Day 7 of cycling saw us set off from St Omer and cover 93.6 miles. The skies were completely clear and temperatures reached 30 degrees. With very little shade we were all soon melting. We cycled well for the first 30 miles but after a particularly busy section, through a major intersection and a few hills, my knee completely gave up and we had to stop until I regained some movement. The rest of the team were great supporting me, especally Ryan, who also has to navigate us as well as look out for me.

We arrived at the campsite in Frasnoy to find ourselves surrounded by very enthusiastic kids, one of whom asked Ryan if we were part of the Tour de France. I don’t know much French, but I think he said we weren’t!

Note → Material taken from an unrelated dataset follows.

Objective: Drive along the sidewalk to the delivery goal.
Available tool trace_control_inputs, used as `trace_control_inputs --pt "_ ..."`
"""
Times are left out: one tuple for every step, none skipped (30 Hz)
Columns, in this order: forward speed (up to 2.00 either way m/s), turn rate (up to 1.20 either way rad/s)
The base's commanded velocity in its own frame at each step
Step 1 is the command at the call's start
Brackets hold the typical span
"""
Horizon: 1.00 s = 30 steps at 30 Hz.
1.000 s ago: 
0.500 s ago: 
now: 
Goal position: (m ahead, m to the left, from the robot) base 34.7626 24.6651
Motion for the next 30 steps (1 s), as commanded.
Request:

One great thing about cycling through France at the moment is that lots of people are enthusistically cheering us on as we pass…and occasionlly just yelling “Tour de France!!” at us in a very relaxed French manner. It creates a great atmosphere.

Day 8 was our second big day of cycling in a row, with 84 miles planned from the campsite in Frasnoy to Attigny. The morning was the best yet of the trip, as it was overcast and quite cold – such a relief after these hot temperatures. For the first time since day one we needed to wear jackets for the morning. Around lunchtime the sun came out with a vengence, but we also had a good tailwind for a portion of the journey, which really upped our overall speed.

We also had our first experience of cycling on cobbles, a somewhat unpleasant experience that I’m in no hurry to repeat!

About 10 miles away from the campsite I stopped to stretch my knee out a bit, which was lucky because we noticed a text from the support team saying the campsite had been changed as it was no good, we now had to head in a slightly different direction. Lucky we stopped really, or we would have turned up to find a field without any camping and our beds no where to be found.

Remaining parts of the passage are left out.